We have lots of content that is spread out in multiple word/excel files. Currently we have a workflow that is generating a huge script file that is then executed on the InDesign Server to place items and add pages etc. So, it's all done using scripts and XML import for the data. This works fine, but it is slow and does not scale well. We are currently exploring if we can automate the generation of a publication using IDML and skip the whole scripting as much as possible, instead provide InDesign with a file that contains all the content already, fully mapped to the correct styles.
The document size ranges from 100-500 pages per document. Each document consists primarily, but not exclusively, of text and tables. The goal would be a book with multiple documents so we can use a global TOC and global page numbers.
Here are the current steps we have in our prototype:
- We have a INDD layout that we export as IDML with a primary text frame where the content needs to go
- We have a variable amount of word documents in a specific order that needs to be added to the document (problem: number of pages is unknown and changes all the time)
- The word documents contain text with styles (1:1 mapping to ID, so it's quite easy to generate paragraphs in the IDML XML format)
- In the same word files, we reference tables. That's like a placeholder where the tables need to be added in the content flow
- The data for the tables live in Excel files, generating tables for IDML is straight forward too
Our current strategy is to fill in a story that is linked to the primary text frame with Auto Text Flow
enabled. That gives us the possibility to dump the content into an IDML Story file. We then trigger a recompose
on the document when we execute our generator script on the InDesign Server. This means InDesign will then calculate the text flow and generate pages for the overflowing content. So far so good, that works usually very well and compared to our previous workflow it is quite fast indeed.
But while testing a couple of different layouts we made some observations:
- Single column layouts are no issue at all, and the generation of the pdf/indd files also run fast enough on the InDesign Server
- A layout using two columns without tables is slower, but not by a lot
- Adding tables into the mix with a two column layout is where we start to see performance issues
To summarize the performance issues:
- Without any style information ID will (obviously) try to squish the tables into the first column
- For testing purposes, we added a
span
style that spans the parent paragraph element of the table and forces the text to flow properly, and it helps with table/text overlapping, which made some things a little faster - The biggest issue we see is with full page tables spanning over multiple pages, we manage to crash Indesign locally on our machines and InDesign Server at some point just gives up
- In order to combat overflowing tables we added a very simple calculation that makes sure the tables fit onto a page (in combination with the previous mentioned
span
paragraph style)
We have checked a couple of other things:
- Made sure the justification composer in the table cells is set to the single line composer (honestly don't remember the real name right now, sorry)
- Disabled preflight
- Made sure that the
Typical
display performance is active (on the local ID installation, which is) - Added
enableRedraw = false
and this did not change anything on InDesign Server in regard to performance (was to be expected but still, thanks for the hint :)) - Based on other feedback we added some more pages with empty text frames. The content is now split into these additional frames/stories. Meaning there is not a single big one anymore but multiple ones. The performance is worse, it takes now roughly 3 times as long as before.

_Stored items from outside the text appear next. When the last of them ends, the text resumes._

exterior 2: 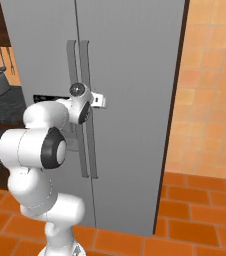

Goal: Take the strawberry from the fridge and place it on top of the pancake, located on the dining counter.

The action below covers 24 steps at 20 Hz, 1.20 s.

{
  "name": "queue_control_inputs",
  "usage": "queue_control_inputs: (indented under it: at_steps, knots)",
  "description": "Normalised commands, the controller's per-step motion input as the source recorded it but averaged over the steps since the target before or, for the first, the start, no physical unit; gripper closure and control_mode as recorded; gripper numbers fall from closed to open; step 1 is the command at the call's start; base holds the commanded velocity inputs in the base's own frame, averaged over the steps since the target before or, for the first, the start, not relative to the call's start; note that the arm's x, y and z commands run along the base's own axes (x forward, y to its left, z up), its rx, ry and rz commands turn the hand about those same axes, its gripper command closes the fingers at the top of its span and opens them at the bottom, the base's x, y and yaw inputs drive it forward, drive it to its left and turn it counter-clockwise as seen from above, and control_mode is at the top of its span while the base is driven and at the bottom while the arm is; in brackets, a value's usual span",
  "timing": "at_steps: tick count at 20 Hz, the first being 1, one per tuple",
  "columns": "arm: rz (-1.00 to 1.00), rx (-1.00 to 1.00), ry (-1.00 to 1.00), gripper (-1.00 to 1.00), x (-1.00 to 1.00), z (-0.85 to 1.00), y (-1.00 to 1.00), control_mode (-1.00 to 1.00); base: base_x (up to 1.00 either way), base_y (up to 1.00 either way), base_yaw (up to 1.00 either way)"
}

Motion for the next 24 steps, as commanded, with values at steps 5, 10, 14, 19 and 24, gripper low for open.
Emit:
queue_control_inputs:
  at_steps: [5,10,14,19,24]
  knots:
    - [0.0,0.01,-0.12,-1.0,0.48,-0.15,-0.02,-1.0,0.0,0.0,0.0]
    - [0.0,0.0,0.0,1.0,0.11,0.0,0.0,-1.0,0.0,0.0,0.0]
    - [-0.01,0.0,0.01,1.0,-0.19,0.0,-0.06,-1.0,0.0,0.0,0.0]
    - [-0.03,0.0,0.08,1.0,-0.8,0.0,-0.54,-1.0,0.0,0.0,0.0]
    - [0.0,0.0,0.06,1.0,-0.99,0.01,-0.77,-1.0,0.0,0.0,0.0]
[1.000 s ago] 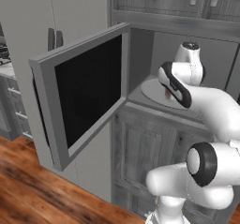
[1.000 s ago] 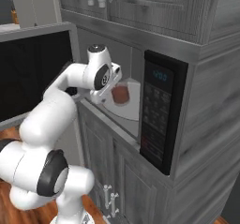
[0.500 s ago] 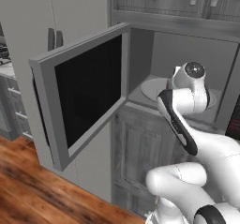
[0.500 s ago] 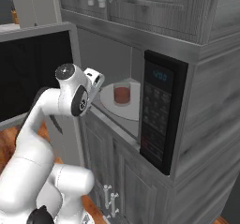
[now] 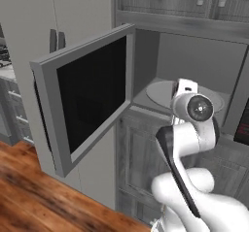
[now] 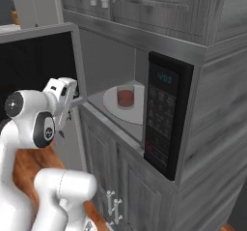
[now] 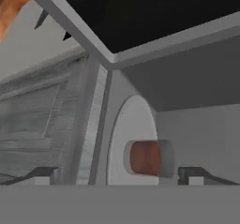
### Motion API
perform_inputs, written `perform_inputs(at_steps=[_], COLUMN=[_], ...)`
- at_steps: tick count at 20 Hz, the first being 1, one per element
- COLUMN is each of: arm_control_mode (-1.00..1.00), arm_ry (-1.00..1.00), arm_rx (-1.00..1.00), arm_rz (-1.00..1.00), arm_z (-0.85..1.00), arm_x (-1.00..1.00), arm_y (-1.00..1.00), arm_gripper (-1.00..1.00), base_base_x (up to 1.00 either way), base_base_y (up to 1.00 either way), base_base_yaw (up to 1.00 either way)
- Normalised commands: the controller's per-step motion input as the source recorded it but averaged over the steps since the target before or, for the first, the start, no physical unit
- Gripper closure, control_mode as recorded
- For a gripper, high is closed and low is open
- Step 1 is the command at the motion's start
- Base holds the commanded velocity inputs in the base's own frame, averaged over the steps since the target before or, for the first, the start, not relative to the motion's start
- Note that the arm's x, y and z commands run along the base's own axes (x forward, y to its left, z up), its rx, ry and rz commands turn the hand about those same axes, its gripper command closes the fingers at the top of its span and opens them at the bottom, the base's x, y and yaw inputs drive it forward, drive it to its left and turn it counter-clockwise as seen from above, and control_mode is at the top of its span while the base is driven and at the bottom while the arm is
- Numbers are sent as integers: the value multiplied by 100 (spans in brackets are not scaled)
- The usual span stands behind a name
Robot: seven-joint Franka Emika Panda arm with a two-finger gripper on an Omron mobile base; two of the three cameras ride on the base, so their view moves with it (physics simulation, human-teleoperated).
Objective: Place the microwavable item in the microwave. Then, close the microwave door and press the start button.
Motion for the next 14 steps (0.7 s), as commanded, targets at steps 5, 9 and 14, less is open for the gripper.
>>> perform_inputs(at_steps=[5, 9, 14], arm_control_mode=[-100, -100, -100], arm_ry=[0, 3, -15], arm_rx=[-21, -30, -23], arm_rz=[0, 0, 7], arm_z=[49, 47, -12], arm_x=[-100, -99, -98], arm_y=[69, 92, 65], arm_gripper=[-100, -100, -100], base_base_x=[0, 0, 0], base_base_y=[0, 0, 0], base_base_yaw=[0, 0, 0])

I am very much interested to learn more about performance optimization, settings that need to be verified and general thoughts about our process and if we could use something else from ID that could help us. The biggest issue IMHO is the dynamic number of pages based on an unknown amount of (a lot of) content. I am not sure if performance would be better if we could split the content up into more stories so it's not just a single big one. But I have no idea how we could identify these page breaks.
Thank you very much for reading this and your thoughts!
Update: In case anyone else has to look into such an issue, we managed to almost solve all performance issues by wrapping the tables in a textframe and move the actual table content into a story. There are other issues but at the very least performance is much better now.